Thread: postgresql table inheritance

postgresql table inheritance

From
Lincoln Yeoh
Date:
Hi,

Found this post on Slashdot which I found interesting, any comments?

--- post follows ---
by Anonymous Coward on Wed Nov 28, '07 03:23 PM (#21509173)

Speak for your database -- postgresql does.

Postgresql's "table inheritance" is a flawed concept and has nothing to do
with the *type system*. Relations contain tuples, and tuples contain
attributes, which are a name plus a VALUE. Those values are chosen from TYPES
(sets of possible values). Those types are the TYPE SYSTEM.

Table inheritence doesn't even make sense. Tables are analogous to relations.
All relations are the same type, the relation type (think "set" or "array" to
make it easier). How can one value of a type (one table) be a subtype of
another value (another table)? That's like saying, "3" is a subtype of "5",
if your types are integers. What if you use the expression "3+2" Is that "5"
still the subtype of 3? likewise, when you make complex queries with a "base"
table, does the result have any connection with the "sub" table? It's like
gobbledygook, just mashing words together without any understanding. That's
why the postgresql table inheritance concept doesn't see more widespread use.
Many people quickly discover the limitations (and incorrectly think it's just
"unfinished", when it actually is flawed).

The correct way to store types and subtypes in the database is to store them
in the columns.

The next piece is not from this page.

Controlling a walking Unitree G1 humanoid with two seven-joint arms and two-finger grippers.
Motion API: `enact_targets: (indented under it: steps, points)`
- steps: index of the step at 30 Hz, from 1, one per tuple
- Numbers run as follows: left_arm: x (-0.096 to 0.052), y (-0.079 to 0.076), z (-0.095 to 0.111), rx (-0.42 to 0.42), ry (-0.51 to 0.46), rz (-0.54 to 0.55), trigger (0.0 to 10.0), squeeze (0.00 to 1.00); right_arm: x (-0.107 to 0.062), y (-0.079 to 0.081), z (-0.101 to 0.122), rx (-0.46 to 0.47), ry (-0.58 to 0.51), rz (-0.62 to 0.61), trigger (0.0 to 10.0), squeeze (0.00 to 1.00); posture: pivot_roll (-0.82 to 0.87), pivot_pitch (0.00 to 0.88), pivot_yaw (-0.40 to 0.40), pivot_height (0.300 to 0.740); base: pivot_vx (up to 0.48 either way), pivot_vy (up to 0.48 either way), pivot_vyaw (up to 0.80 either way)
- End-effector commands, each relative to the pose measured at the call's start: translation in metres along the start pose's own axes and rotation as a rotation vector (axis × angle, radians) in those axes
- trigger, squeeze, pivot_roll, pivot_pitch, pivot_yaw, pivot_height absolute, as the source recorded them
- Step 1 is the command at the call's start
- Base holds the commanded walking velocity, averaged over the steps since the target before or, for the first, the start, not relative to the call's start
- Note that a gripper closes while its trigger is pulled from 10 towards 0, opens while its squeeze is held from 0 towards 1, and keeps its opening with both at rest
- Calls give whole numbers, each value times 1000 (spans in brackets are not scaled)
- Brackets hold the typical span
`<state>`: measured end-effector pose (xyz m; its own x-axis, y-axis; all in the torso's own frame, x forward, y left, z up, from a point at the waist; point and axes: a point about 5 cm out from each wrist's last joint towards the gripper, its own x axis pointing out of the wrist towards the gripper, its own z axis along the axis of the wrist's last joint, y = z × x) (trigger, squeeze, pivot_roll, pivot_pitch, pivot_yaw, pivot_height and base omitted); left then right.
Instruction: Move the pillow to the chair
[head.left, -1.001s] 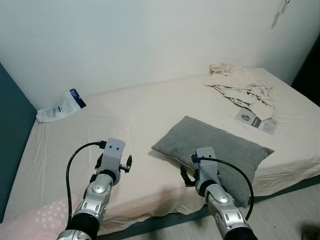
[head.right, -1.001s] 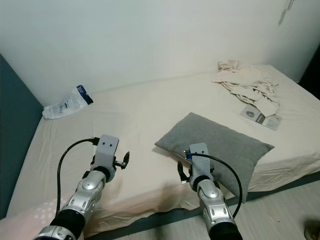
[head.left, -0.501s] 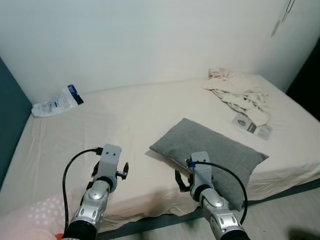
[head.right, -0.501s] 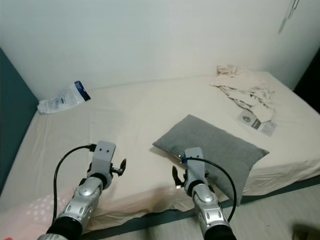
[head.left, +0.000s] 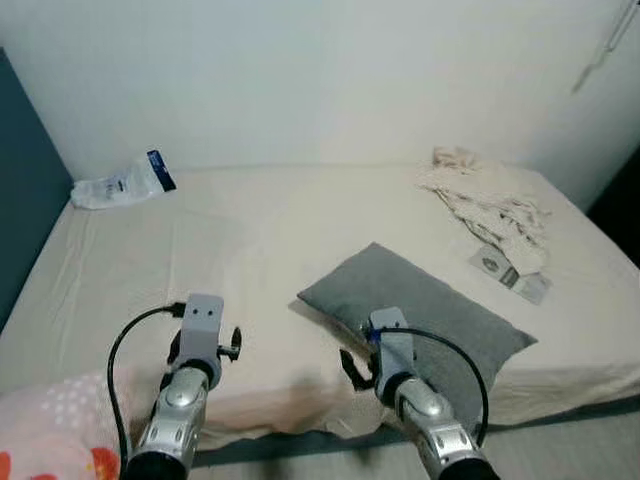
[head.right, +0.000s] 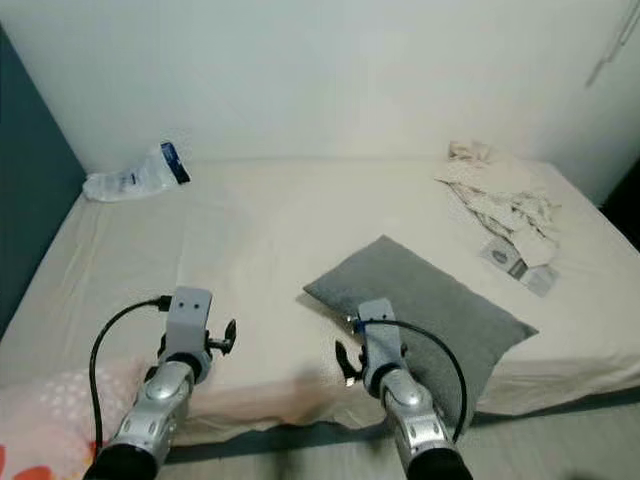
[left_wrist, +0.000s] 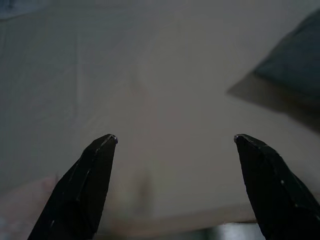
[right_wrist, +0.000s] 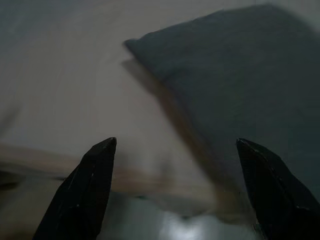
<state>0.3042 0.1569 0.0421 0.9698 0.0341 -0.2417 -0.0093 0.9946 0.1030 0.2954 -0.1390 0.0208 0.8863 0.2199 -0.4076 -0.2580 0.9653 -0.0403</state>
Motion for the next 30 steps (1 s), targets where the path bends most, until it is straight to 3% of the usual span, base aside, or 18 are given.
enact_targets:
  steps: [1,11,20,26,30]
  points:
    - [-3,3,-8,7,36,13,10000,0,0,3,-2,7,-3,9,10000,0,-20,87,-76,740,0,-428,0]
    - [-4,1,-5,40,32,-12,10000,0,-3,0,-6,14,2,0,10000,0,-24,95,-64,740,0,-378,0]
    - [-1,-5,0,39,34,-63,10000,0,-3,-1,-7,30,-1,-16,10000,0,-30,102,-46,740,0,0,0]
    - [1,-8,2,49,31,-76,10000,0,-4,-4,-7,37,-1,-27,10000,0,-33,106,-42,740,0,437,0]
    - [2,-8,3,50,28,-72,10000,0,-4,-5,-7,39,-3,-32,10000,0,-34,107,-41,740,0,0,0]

In other words, choose attribute VALUES from a TYPE SYSTEM.
Nothing else in the relational model needs to be changed. Something like
this, in hypothetical SQL-like language:

     CREATE TABLE People ( INT id, PERSON_CLASS person )

     p1 = PERSON_CLASS.new(name: "joe", etc)

     p2 = CUSTOMER_CLASS.new(name: "bob", etc) // assume CUSTOMER_CLASS
subclass of PERSON_CLASS

     INSERT INTO People VALUES (1, p1), (2, p2)

     SELECT person FROM People WHERE person.name = "bob"

     SELECT person, order FROM People JOIN Orders // can't do this in the
typical "object database"

This is a "solved problem" (see "The Third Manifesto"). It's just a matter of
getting somebody to implement it. But the vendors are clueless, thinking
object databases are a "different model" and not wanting to confuse
programmers, and programmers are clueless, not even understanding SQL or
types and values half the time, so they don't demand anything new from
vendors... we never move forward.


Re: postgresql table inheritance

From
Martijn van Oosterhout
Date:
On Fri, Nov 30, 2007 at 09:42:53PM +0800, Lincoln Yeoh wrote:
> Found this post on Slashdot which I found interesting, any comments?

I think this person is slightly confused.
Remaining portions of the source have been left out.